Feb 18, 2010  - Craig Lord

USA: Phelps is packing a little extra punch. In an interview with USA Today, Michael Phelps has added boxing to his programme this season. "Over the last few years, I've started lifting more and more. More power cleans. More squatting. More free-weight squats," Phelps told the paper at a promotion for one of his sponsors. I started running more recently. I'm also doing a couple of boxing exercises that work more on my core body strength but also (replicate) movements I would have in the pool." Those exercises help, he said, to improve his form, tempo and muscle memory. "You have to really use your hips and your whole body to get everything into it," said Phelps. "Your core has to be so much stronger. The only way to really get that is trying different exercises and keeping things more interesting and more exciting. That's the only way you're going to get better." The paper estimated that Phelps earns $10 million a year from endorsement contracts. Next week, the swimmer will appear in nationwide TV adverts for Under Armour. Viewers will see him doing pull-ups at a gym and working out with a kettlebell and a pegboard. The tagline on the ad is "Protect This House. I Will." Phelps told USA Today: "For me, my house is the pool. ... No one's really been able to see the behind-the-scenes things that I do to prepare myself to be the best that I can be." Except Bob, of course.

France: The very problem raised by a fair few when FINA debated what to do about masters swimming and suits has reared its head, courtesy of French sprinter Fred Bousquet. While France banned the poly booster suits last October and FINA from January 1, 2010, Bousquet, taking advantage of a USA masters rule that allows shiny suits until May 31, clocked 18.67sec, 4th best all-time, over 50 yards freestyle at a masters event in the US, while wearing the shiny numbers he became wedded to in 2009. Bousquet will be back in the world of elite racing in Europe at the Montpellier meeting from March 5-7, L'Equipe reports. On his first textile swim last autumn Bousquet was not among the vast majority of those celebrating the back-to-the-future move, instead telling the paper's Jean-Baptiste Renet: "This is a different world. When I show up for my heat wearing a speedo, half-naked behind the starting block, I am embarrassed. With my butt in the air in the ‘to your marks’ position... It is really disconcerting. I don’t feel like being at a competition at all. Before, the procedure of putting on the full-body swimsuit allowed me to close myself up in my bubble. Now I have lost all my points of reference. Our entire environment has changed." Just like it did in 2008-09. Bousquet, of course, has worn jammer-style suits and even briefs for many a long year while racing alongside the likes of Alex Popov, who wore his briefs with not a little pride. Meanwhile, three senior FINA sources shared this view on US Masters timeframe on shiny suits, which holds that FINA cannot take retrospective action: "Of course it can.
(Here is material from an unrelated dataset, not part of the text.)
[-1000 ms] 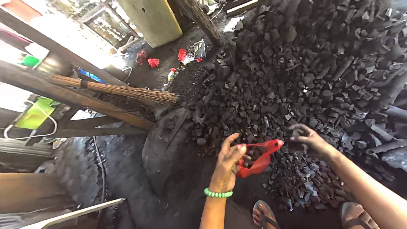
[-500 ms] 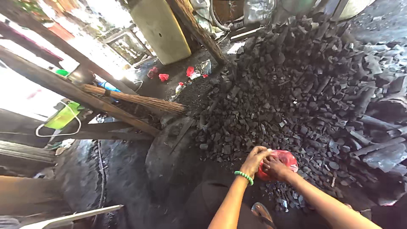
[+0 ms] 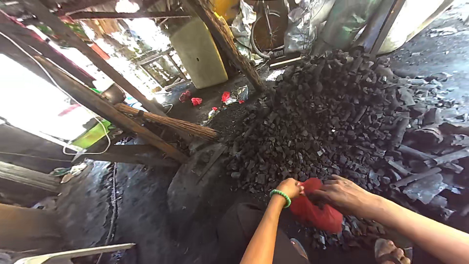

There is nothing preventing retrospective action and there is provision in several places for retrospective action." Quite so - like doping sanctions, for example.

Suits: the saga wobbles on a little elsewhere too  - at regional Australian championships of late, swimmers were allowed to wear the Australian version of the Speedo FS-Pro suit by special permission of the NSW swim association. Why? Well, there were different versions of the suit made for different countries - some green and gold, some with red and white and blue and others in orange, etc etc, reflecting the national colours of Speedo-sponsored federations. But prints are not allowed and only the specific FS-Pro on the FINA approved list may be worn from now on. Trouble is - that suit is not available in sufficient numbers, and/or has not been bought by sufficient numbers of people to have taken up where the printed suits in kit bags across the world ought to have left off under FINA rules. Across the world of swimming it has become a source of consternation that swimmers are being forced to buy 2010 suits with a FINA approved label even though they have a textile suit at home that is perfectly legal in all respects other than the date of its manufacture and lack of FINA badge. One of the consequences of the malaise of the past two years. One world-class swimmer contacted SwimNews to say: "I get my suits free from my sponsor so its not a problem for me but in March and April there are lots of trials coming up and a lot of my teammates have to buy their suits but they're not allowed to wear the textile ones they had before the start of the year. They're kind of forced to buy a new suit and often it's the swimmers who don't get any funding that are having to do that. Surely they should be allowed to wear what they have?"